Zhang Yi, Chen Min, Cheng Xiaohui, Wei Hanyan
School of Information Science and Engineering, Guilin University of Technology, Guilin, China.
School of Computer Science and Technology, Hunan Institute of Technology, Hengyang, China.
Front Genet. 2020 Apr 30;11:389. doi: 10.3389/fgene.2020.00389. eCollection 2020.
Growing evidences have indicated that microRNAs (miRNAs) play a significant role relating to many important bioprocesses; their mutations and disorders will cause the occurrence of various complex diseases. The prediction of miRNAs associated with underlying diseases computational approaches is beneficial to identify biomarkers and discover specific medicine, which can greatly reduce the cost of diagnosis, cure, prognosis, and prevention of human diseases. However, how to further achieve a more reliable prediction of potential miRNA-disease associations with effective integration of different biological data is a challenge for researchers. In this study, we proposed a computational model by using a federated method of combined multiple-similarities fusion and space projection (MSFSP). MSFSP firstly fused the integrated disease similarity (composed of disease semantic similarity, disease functional similarity, and disease Hamming similarity) with the integrated miRNA similarity (composed of miRNA functional similarity, miRNA sequence similarity, and miRNA Hamming similarity). Secondly, it constructed the weighted network of miRNA-disease associations from the experimentally verified Boolean network of miRNA-disease associations by using similarity networks. Finally, it calculated the prediction results by weighting miRNA space projection scores and the disease space projection scores. Leave-one-out cross-validation demonstrated that MSFSP has the distinguished predictive accuracy with area under the receiver operating characteristics curve (AUC) of 0.9613 better than that of five other existing models. In case studies, the predictive ability of MSFSP was further confirmed as 96 and 98% of the top 50 predictions for prostatic neoplasms and lung neoplasms were successfully validated by experimental evidences and supporting experimental evidences were also found for 100% of the top 50 predictions for isolated diseases.
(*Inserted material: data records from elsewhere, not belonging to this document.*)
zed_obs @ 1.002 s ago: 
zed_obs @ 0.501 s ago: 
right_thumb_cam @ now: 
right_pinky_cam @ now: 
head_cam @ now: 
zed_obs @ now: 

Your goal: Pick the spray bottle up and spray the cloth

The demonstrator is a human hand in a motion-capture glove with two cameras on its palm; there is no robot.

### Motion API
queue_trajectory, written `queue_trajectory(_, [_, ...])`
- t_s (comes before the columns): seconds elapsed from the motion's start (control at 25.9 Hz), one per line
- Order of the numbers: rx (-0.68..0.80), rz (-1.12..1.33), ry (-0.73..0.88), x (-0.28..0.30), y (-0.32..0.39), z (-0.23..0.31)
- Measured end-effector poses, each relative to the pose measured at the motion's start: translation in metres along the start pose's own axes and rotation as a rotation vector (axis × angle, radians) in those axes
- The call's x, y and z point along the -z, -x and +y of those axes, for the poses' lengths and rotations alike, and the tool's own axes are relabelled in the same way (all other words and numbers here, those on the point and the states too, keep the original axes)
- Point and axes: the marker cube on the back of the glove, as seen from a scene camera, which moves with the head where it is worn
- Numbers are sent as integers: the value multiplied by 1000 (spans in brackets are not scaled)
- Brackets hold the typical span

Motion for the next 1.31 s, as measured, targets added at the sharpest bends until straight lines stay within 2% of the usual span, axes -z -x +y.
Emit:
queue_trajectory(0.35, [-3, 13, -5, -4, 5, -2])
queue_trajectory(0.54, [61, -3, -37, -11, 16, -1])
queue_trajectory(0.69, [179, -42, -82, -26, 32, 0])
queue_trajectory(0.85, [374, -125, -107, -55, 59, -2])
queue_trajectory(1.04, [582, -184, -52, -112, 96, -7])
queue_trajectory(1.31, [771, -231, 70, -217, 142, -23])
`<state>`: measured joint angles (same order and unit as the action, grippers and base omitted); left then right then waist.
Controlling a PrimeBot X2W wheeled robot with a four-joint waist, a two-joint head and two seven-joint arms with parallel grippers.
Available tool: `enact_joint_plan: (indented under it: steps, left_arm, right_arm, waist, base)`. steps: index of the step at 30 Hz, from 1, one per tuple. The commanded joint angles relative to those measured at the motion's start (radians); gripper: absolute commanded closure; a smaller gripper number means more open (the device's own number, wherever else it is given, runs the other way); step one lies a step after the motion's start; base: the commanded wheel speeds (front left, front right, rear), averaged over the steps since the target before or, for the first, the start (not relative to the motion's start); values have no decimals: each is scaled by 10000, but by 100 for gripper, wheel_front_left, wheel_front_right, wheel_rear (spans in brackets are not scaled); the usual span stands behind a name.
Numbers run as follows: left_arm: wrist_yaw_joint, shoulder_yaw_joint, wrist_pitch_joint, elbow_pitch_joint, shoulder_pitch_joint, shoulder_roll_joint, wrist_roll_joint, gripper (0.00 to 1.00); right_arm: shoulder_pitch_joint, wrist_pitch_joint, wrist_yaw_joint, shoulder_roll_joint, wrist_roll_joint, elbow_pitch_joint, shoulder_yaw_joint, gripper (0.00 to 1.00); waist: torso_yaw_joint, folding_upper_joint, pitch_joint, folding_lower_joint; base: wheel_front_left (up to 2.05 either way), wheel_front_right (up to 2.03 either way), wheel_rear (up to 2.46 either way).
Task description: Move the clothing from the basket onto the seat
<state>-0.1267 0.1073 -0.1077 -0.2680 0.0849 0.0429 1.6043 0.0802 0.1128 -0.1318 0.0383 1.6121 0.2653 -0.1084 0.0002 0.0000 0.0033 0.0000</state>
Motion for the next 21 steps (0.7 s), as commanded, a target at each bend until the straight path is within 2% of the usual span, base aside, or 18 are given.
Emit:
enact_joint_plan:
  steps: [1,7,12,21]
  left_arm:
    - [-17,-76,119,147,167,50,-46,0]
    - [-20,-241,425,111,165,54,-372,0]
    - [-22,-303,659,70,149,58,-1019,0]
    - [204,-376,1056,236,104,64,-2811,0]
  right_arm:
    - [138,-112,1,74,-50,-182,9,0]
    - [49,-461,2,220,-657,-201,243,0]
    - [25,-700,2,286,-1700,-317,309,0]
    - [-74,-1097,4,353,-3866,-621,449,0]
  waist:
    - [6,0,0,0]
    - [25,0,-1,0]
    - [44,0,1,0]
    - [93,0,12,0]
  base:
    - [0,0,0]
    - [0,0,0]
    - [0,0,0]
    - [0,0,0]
越来越多的证据表明,微小RNA(miRNA)在许多重要的生物过程中发挥着重要作用;它们的突变和紊乱会导致各种复杂疾病的发生。通过计算方法预测与潜在疾病相关的miRNA,有利于识别生物标志物和发现特效药物,这可以大大降低人类疾病诊断、治疗、预后和预防的成本。然而,如何通过有效整合不同的生物数据进一步实现对潜在miRNA-疾病关联的更可靠预测,对研究人员来说是一个挑战。在本研究中,我们提出了一种计算模型,即使用多相似性融合与空间投影相结合的联邦方法(MSFSP)。MSFSP首先将整合的疾病相似性(由疾病语义相似性、疾病功能相似性和疾病汉明相似性组成)与整合的miRNA相似性(由miRNA功能相似性、miRNA序列相似性和miRNA汉明相似性组成)进行融合。其次,通过相似性网络,从经实验验证的miRNA-疾病关联布尔网络构建miRNA-疾病关联加权网络。最后,通过对miRNA空间投影得分和疾病空间投影得分进行加权计算预测结果。留一法交叉验证表明,MSFSP具有卓越的预测准确性,其受试者工作特征曲线下面积(AUC)为0.9613,优于其他五个现有模型。在案例研究中,MSFSP的预测能力进一步得到证实,前列腺肿瘤和肺肿瘤前50个预测中有96%和98%被实验证据成功验证,对于孤立疾病的前50个预测中,100%也找到了支持性实验证据。